--- Dataset excerpts ---
.....
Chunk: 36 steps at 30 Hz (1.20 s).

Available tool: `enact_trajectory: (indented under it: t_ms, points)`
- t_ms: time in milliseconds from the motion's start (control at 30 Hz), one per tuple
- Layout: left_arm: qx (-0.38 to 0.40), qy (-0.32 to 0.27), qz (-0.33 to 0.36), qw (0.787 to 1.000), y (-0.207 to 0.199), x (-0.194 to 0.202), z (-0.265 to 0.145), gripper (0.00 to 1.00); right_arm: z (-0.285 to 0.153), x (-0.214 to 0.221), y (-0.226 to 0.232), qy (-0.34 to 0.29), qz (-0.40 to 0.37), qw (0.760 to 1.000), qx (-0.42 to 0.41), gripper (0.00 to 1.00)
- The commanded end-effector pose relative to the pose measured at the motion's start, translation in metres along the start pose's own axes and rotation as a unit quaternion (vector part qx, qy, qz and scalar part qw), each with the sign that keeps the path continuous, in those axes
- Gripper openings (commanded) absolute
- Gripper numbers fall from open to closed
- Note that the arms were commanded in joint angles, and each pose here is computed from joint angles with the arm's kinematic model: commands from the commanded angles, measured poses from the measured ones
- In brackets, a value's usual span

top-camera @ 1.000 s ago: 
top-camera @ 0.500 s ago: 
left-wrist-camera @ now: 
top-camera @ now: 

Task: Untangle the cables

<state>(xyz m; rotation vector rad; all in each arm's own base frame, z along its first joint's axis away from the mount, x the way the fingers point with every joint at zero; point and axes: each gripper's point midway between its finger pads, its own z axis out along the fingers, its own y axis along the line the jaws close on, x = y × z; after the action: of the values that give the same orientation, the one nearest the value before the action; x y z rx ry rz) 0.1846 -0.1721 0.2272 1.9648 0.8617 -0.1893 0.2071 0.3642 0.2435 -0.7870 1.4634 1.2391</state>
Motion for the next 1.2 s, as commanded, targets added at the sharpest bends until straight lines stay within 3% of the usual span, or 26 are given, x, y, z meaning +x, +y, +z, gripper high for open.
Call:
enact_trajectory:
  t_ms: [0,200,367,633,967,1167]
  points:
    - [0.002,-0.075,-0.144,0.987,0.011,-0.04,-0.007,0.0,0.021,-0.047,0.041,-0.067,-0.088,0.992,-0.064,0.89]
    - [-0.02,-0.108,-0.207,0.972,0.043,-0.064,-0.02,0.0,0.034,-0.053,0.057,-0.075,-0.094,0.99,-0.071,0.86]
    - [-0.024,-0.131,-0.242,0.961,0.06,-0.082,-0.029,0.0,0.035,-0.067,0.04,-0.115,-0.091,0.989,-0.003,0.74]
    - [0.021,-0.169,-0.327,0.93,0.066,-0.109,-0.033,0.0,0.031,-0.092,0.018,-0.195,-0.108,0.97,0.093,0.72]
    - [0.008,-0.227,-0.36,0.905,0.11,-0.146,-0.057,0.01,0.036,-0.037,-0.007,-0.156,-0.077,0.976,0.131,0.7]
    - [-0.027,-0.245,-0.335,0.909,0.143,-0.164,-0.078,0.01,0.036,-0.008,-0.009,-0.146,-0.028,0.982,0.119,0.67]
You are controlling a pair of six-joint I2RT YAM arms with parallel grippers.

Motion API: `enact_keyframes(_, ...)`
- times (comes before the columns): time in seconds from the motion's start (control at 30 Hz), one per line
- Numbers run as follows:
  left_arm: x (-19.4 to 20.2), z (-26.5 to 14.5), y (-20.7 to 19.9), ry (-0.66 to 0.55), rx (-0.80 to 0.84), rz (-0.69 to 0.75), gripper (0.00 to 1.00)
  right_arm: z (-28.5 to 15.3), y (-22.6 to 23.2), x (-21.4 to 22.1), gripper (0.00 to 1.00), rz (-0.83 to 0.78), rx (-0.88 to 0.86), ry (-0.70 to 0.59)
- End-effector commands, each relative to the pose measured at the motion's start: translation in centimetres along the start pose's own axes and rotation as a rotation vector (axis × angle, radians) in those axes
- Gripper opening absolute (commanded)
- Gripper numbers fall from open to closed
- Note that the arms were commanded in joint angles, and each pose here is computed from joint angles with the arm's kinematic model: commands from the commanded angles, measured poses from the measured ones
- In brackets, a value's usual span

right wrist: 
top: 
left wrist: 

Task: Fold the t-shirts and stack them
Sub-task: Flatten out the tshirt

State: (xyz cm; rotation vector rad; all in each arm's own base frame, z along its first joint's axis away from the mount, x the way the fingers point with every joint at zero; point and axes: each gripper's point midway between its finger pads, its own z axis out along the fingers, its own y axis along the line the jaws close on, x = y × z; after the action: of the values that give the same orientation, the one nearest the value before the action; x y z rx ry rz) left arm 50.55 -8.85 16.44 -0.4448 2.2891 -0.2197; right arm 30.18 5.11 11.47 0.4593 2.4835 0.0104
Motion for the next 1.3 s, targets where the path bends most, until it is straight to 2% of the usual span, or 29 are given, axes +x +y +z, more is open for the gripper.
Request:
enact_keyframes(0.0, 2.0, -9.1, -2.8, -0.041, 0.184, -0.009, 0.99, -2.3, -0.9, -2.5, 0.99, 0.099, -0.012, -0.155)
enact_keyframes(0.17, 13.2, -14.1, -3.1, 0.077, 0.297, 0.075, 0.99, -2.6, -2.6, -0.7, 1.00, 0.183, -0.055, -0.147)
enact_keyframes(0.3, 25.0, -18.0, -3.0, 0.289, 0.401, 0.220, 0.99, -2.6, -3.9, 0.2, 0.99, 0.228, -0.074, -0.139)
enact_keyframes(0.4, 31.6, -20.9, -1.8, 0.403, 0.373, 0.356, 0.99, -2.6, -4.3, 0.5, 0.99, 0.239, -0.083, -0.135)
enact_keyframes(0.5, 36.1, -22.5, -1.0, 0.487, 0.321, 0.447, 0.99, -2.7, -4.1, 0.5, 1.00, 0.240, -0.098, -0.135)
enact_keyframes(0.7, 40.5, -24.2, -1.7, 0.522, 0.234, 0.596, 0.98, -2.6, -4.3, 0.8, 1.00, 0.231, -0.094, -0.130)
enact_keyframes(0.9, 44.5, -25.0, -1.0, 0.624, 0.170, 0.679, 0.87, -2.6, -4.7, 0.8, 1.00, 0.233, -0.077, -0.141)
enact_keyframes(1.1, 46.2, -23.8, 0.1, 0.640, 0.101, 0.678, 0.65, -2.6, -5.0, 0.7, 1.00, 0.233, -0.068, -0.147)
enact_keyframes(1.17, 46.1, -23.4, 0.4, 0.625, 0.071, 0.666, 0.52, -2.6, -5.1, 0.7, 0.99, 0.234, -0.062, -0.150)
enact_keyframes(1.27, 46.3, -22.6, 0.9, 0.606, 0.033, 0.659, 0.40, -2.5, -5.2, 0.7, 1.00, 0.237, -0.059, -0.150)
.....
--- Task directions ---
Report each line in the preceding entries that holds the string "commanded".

--- Task response ---
- The commanded end-effector pose relative to the pose measured at the motion's start, translation in metres along the start pose's own axes and rotation as a unit quaternion (vector part qx, qy, qz and scalar part qw), each with the sign that keeps the path continuous, in those axes
- Gripper openings (commanded) absolute
- Note that the arms were commanded in joint angles, and each pose here is computed from joint angles with the arm's kinematic model: commands from the commanded angles, measured poses from the measured ones
Motion for the next 1.2 s, as commanded, targets added at the sharpest bends until straight lines stay within 3% of the usual span, or 26 are given, x, y, z meaning +x, +y, +z, gripper high for open.
- Gripper opening absolute (commanded)
- Note that the arms were commanded in joint angles, and each pose here is computed from joint angles with the arm's kinematic model: commands from the commanded angles, measured poses from the measured ones

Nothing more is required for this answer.